Катерина Астафьевна побежала послом к Подозерову и через несколько минут возвратилась с его согласием и благодарностию, а через два дня Андрей Иванович уже уехал на свой новый пост принимать имение и устраивать себе там жилье.
Этим временем Катерина Астафьевна, без всякого приглашения со стороны Ларисы, явилась к ней погостить и слегка бунтовала, нарушая учрежденный Ларисой порядок жизни. Майорша, под предлогом рассеянности, беспрестанно перетаскивала из кабинета Подозерова в комнату Лары разные мелкие вещи, но Лара тихо, но тщательно возвращала их опять в кабинет; Катерина Астафьевна постоянно заговаривала с Ларой о ее муже и о ее делах, но та уклонялась от этих разговоров и старалась читать. Кончилось это тем, что тетка с племянницей ссорились, выражая, впрочем, свой гнев разными способами: майорша – язвительными словами, а Лариса – упорным молчанием и кажущеюся нечувствительностью.
Наконец Катерина Астафьевна не выдержала и спросила:
– Ты, кажется мне, вовсе не любишь своего мужа?
Лара промолчала.
– Слышишь, о чем я с тобой говорю? – загорячилась, толкая свой чепец, Форова.
– Слышу; но не знаю, почему это вам так кажется?
– А отчего же ты про него ничего не говоришь?

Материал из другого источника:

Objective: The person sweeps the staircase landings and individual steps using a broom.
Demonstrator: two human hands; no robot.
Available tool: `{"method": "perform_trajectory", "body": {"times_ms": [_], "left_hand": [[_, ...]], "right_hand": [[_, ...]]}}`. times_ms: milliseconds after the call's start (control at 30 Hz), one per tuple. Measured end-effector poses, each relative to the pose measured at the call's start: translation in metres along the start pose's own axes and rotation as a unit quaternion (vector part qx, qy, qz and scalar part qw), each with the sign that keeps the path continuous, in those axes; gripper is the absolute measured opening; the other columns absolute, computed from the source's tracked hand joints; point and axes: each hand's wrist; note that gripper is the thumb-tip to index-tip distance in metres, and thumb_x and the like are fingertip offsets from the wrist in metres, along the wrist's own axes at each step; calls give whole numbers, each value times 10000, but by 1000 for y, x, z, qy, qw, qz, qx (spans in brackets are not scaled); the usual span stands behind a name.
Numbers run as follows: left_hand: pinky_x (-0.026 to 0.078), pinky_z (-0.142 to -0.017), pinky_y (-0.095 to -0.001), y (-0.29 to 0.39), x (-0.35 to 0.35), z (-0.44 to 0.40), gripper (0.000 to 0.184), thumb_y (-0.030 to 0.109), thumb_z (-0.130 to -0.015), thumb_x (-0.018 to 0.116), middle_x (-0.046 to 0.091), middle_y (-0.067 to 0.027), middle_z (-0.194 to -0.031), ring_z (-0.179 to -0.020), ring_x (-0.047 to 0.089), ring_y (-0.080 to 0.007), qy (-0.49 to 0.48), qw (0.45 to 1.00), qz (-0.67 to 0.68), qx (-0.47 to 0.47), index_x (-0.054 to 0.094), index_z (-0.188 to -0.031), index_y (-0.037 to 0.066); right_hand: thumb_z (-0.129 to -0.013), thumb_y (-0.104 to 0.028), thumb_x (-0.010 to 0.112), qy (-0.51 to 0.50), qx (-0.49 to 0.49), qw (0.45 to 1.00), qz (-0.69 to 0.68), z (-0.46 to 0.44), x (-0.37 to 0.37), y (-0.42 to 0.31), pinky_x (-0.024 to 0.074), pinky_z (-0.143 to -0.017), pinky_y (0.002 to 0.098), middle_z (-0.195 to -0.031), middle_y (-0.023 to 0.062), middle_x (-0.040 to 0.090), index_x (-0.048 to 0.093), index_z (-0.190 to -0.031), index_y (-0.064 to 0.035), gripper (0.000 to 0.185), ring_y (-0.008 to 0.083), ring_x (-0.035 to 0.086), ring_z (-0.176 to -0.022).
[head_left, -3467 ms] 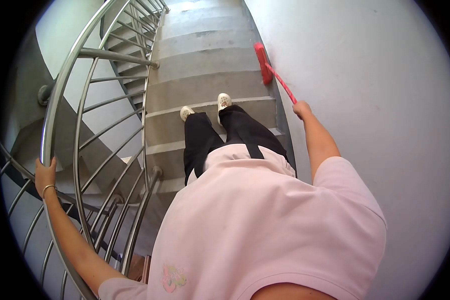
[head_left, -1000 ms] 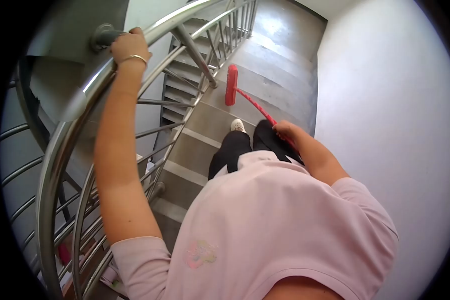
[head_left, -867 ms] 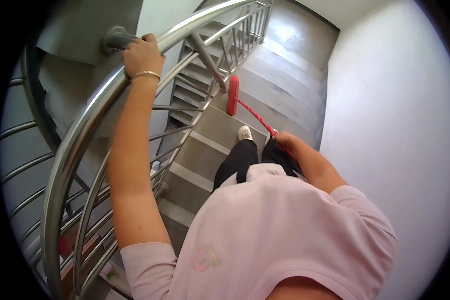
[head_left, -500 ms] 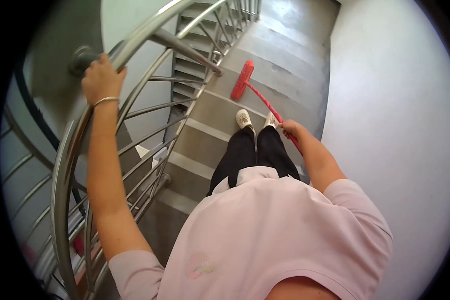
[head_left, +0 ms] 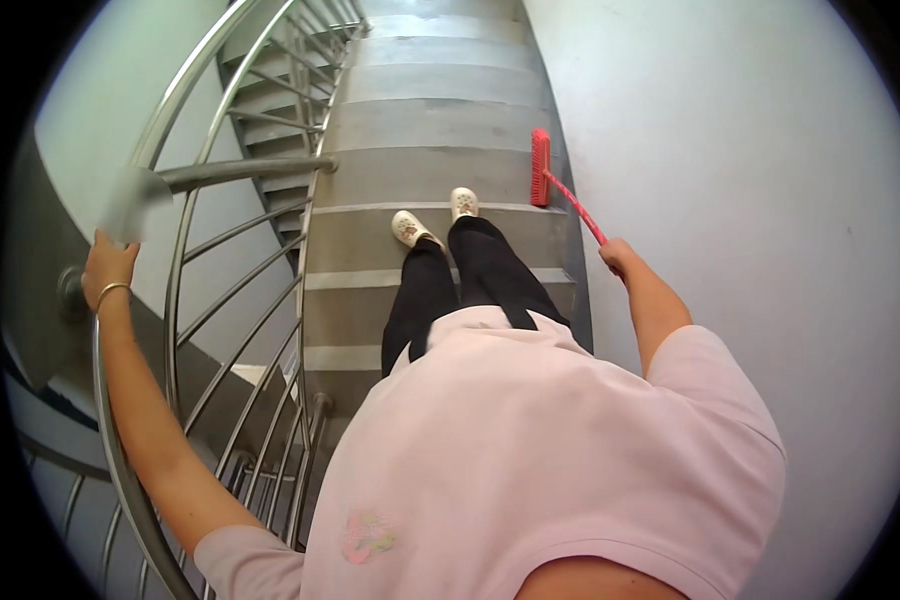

– Какая странная претензия!
– Нисколько не странная: я сама женщина и сама любила и знаю, что про любимого человека говорить хочется. А тебе верно нет?
– Нет; я не люблю слов.
– Не любишь слов, да и живешь скверно.
– Как же я живу?
– «Как живу!» Скверно, сударыня, живешь! У вас скука, у вас тоска, у вас дутье да молчанка: эта игра не ведет к добру. Лариса! Ларочка! я тебе, от сердца добра желая, это говорю!
И Форова закрыла ладонями рук страницы книги, которую читала Лариса.
– Ах, как это несносно! – воскликнула Лара и встала с места.
Майорша вспыхнула.
– Лариса! – сказала она строго, отбросив книжку, – ты мне не чужая, а своя, я сестра твоей матери.
Но Лара перебила ее нетерпеливым вопросом:
– Чего вы от меня, тетушка, хотите? Муж мой что ли прислал вас ко мне с этими переговорами?
– Нет; твой муж ничего не говорил мне; а я сама… ты знаешь, какая история предшествовала твоей свадьбе…
Лара покраснела и отвечала:
– Никакой я не знаю истории и никакой истории не было.
– Лара, ты должна постараться, чтобы твоего мужа ничто не смущало, чтоб он, закрыв венцом твой неосторожный шаг, был уверен, что ты этого стоишь.
– Надеюсь, что стою.
– Да что же ему-то из этого проку, что ты стоишь, да только молчишь, супишься, да губы дуешь: велика ли в этом радость, особенно в самом начале.
– Ну, что же делать, когда я такая: пусть любят такую, какая я есть.
– Капризов нельзя любить.
– Отчего же: кто любит, тот все любит.
– Ну, извини меня, а уж скажу тебе, что если бы такие комедии на первых порах, да на другой нрав…
– Ничего бы не было точно так же.
– Ни до чего нельзя договориться! – вскричала, схватясь с места, Катерина Астафьевна и начала собираться домой, что было привычным ее приемом при всяком гневе.
Лариса молчала и не останавливала тетку, что ту еще более бесило.